- 1 boneless beef chuck roast (2-1/2 pounds)
- 1 teaspoon salt
- 1/2 teaspoon pepper
- 1 tablespoon olive oil
- 1 tablespoon butter
- 4 cups sliced sweet onion
- 1 can (6 ounces) tomato paste
- 4 garlic cloves, minced
- 1 teaspoon dried thyme
- 1/2 teaspoon celery seed
- 1/2 cup dry red wine
- 1 carton (32 ounces) reduced-sodium beef broth
- 6 medium carrots, cut into 1-1/2 inch pieces
- 1/2 pound medium fresh mushrooms, quartered
- Preheat oven to 325°. Sprinkle roast with salt and pepper.
- In a Dutch oven, heat oil and butter over medium-high heat; brown roast on all sides. Remove from pan. Add onions to the same pan; cook and stir over medium heat until tender, 8-10 minutes. Add tomato paste, garlic, thyme and celery seed; cook and stir 1 minute longer.

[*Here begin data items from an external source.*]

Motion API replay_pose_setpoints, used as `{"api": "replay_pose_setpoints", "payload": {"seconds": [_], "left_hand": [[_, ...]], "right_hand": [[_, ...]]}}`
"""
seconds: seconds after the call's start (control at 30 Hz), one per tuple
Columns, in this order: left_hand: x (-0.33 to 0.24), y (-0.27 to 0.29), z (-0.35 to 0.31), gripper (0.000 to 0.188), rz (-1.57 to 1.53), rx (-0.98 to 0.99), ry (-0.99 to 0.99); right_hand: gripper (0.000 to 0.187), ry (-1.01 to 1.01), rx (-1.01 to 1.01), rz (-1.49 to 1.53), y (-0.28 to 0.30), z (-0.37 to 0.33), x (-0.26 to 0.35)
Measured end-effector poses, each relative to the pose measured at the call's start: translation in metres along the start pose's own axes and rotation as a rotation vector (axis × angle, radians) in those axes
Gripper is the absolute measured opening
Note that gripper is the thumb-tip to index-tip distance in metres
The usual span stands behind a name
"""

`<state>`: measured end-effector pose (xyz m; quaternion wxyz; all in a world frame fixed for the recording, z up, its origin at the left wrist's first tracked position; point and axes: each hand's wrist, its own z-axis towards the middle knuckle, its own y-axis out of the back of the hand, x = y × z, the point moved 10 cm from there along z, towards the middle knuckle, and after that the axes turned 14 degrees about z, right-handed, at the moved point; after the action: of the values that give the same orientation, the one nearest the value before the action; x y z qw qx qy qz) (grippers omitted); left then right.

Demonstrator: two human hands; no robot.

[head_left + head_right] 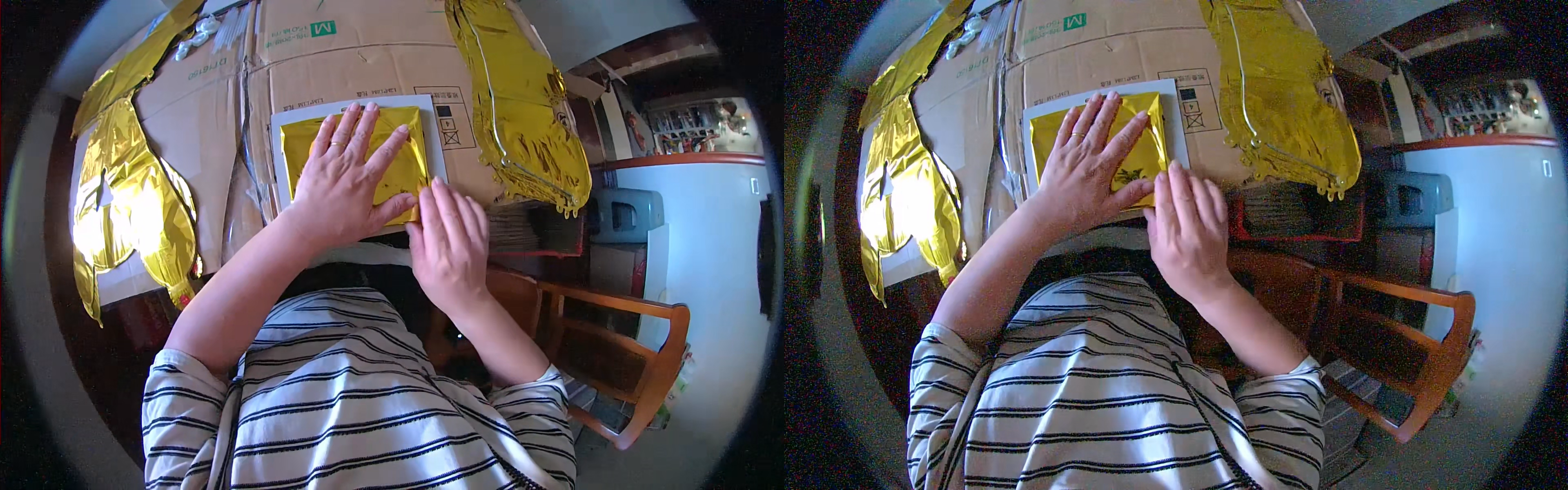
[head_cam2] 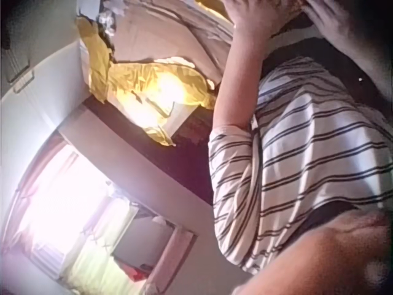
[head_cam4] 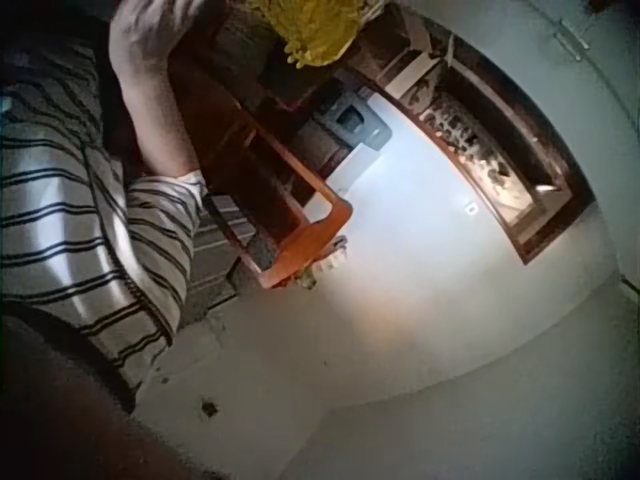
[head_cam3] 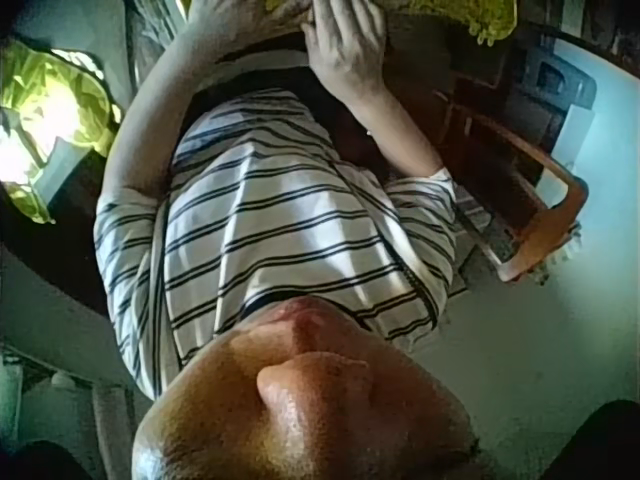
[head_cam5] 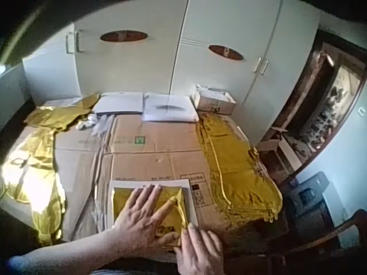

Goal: The recorder is inspecting, folding, and preparing gold foil letter balloons for packaging on a cardboard-covered surface.

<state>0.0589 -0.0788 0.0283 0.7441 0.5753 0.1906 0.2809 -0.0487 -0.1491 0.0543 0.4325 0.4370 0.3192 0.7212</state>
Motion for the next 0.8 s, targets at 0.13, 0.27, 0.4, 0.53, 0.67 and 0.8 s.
{"api": "replay_pose_setpoints", "payload": {"seconds": [0.13, 0.27, 0.4, 0.53, 0.67, 0.8], "left_hand": [[0.002, 0.001, -0.001, 0.081, -0.009, 0.019, 0.018], [0.002, 0.001, 0.0, 0.082, -0.018, 0.029, 0.021], [0.003, 0.0, -0.001, 0.082, -0.028, 0.029, 0.028], [0.004, 0.0, -0.001, 0.081, -0.034, 0.031, 0.037], [0.005, 0.001, -0.001, 0.081, -0.051, 0.014, 0.032], [0.004, 0.002, -0.001, 0.081, -0.034, 0.012, 0.021]], "right_hand": [[0.024, -0.358, -0.141, 0.38, 0.024, 0.003, -0.037], [0.017, -0.471, -0.084, 0.511, 0.02, 0.01, -0.064], [0.02, -0.693, 0.045, 0.703, -0.003, 0.013, -0.078], [0.021, -0.76, 0.087, 0.828, -0.016, 0.011, -0.086], [0.019, -0.781, 0.178, 0.832, -0.023, 0.014, -0.089], [0.018, -0.779, 0.313, 0.73, -0.023, 0.019, -0.089]]}}
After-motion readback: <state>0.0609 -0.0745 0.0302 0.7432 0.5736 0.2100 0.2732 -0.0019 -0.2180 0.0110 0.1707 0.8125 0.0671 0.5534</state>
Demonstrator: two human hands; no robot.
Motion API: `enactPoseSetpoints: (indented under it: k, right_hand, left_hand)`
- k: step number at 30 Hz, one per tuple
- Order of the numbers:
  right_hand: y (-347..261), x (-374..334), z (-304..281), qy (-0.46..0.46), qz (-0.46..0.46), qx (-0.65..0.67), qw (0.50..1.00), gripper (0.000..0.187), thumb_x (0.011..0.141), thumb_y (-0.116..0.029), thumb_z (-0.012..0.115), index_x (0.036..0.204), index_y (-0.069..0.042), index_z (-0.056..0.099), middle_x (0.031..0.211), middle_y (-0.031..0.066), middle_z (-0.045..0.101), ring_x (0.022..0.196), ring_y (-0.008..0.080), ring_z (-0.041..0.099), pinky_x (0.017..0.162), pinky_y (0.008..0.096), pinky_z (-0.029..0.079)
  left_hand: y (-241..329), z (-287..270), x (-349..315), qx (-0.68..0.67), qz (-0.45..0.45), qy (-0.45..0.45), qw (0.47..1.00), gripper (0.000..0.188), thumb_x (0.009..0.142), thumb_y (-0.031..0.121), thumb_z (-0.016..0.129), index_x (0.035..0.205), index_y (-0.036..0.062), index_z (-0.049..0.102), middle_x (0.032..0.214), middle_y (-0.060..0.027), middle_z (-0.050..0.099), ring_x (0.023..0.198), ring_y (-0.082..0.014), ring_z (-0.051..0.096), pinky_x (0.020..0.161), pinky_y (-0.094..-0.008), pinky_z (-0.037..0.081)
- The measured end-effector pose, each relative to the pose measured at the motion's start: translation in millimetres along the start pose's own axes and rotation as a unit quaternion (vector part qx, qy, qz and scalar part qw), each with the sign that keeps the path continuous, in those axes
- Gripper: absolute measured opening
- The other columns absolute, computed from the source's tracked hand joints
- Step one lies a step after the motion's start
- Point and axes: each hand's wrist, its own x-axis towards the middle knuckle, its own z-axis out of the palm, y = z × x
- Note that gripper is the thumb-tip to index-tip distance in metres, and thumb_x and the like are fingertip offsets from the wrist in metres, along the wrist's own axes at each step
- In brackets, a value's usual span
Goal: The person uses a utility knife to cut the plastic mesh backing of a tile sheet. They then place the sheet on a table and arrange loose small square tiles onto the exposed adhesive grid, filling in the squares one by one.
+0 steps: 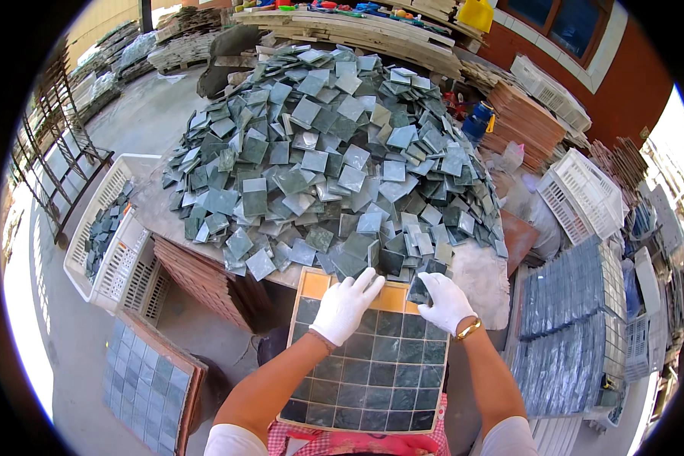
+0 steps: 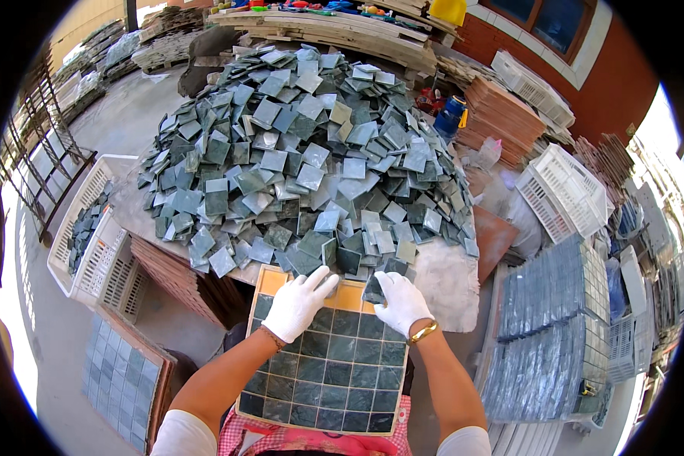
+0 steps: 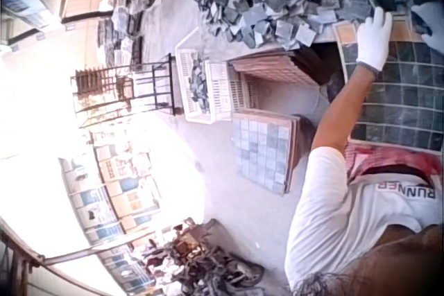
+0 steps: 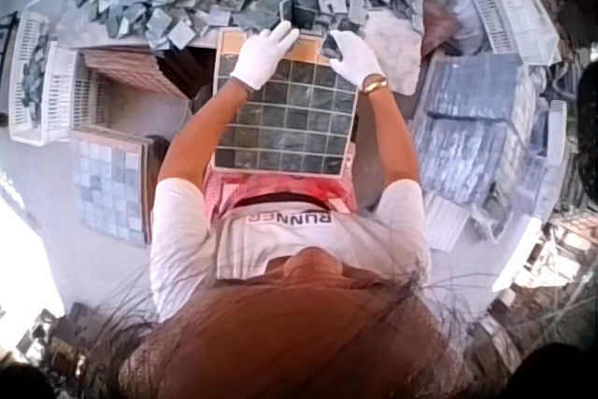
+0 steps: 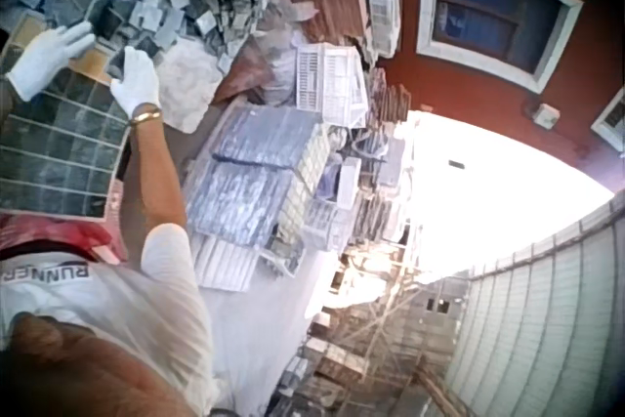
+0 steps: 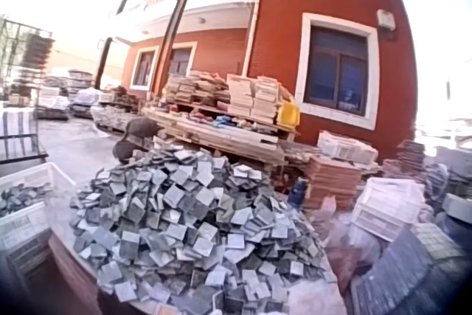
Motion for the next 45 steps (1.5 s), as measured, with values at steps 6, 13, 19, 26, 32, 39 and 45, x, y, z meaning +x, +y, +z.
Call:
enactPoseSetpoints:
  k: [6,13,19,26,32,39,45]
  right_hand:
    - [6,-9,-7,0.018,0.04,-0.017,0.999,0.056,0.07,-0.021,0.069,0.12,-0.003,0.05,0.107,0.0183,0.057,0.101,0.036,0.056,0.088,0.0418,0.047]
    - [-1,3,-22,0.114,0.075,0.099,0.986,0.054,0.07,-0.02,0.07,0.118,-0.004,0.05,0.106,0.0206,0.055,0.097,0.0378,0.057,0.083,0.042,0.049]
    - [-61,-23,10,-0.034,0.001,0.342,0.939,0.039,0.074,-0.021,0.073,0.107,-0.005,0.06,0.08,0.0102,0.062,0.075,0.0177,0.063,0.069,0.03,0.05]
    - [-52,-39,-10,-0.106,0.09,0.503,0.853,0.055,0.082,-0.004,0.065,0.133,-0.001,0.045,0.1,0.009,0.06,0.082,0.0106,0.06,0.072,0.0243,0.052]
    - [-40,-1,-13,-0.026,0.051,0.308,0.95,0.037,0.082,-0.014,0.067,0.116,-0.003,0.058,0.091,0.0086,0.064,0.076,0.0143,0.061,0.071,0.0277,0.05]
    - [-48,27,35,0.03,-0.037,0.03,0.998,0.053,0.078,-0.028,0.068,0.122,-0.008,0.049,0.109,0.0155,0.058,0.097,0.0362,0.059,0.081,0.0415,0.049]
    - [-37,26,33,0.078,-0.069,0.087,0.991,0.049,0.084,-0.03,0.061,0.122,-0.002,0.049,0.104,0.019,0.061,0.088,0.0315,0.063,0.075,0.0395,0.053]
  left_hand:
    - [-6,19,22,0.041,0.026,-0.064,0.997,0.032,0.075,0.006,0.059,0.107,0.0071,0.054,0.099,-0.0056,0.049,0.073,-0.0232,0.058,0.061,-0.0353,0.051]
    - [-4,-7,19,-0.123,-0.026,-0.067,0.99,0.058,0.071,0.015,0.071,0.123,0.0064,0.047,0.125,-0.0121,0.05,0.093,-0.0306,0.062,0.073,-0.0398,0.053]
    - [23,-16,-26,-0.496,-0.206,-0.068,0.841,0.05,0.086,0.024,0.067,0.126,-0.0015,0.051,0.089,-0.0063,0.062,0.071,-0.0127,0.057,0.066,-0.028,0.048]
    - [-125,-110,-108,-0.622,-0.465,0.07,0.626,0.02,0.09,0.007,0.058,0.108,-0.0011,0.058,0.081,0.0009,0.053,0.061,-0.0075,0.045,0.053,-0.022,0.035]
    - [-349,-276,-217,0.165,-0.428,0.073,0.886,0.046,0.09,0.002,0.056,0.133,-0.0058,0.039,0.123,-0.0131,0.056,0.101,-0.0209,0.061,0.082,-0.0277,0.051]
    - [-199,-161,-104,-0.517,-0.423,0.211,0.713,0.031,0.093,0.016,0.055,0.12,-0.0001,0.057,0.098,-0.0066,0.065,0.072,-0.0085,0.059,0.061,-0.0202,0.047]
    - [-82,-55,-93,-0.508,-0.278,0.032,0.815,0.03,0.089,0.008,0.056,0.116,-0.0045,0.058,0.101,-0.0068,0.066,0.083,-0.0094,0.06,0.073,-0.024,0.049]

- Add wine, stirring to loosen browned bits from pan; stir in broth. Return roast to pan. Arrange carrots and mushrooms around roast; bring to a boil. Bake, covered, until meat is fork-tender, 2-1/2 to 3 hours. If desired, skim fat and thicken cooking juices for gravy.
4 ounces cooked beef with 1/2 cup vegetables and 1/4 cup gravy: 339 calories, 17g fat (6g saturated fat), 98mg cholesterol, 621mg sodium, 14g carbohydrate (7g sugars, 2g fiber), 32g protein.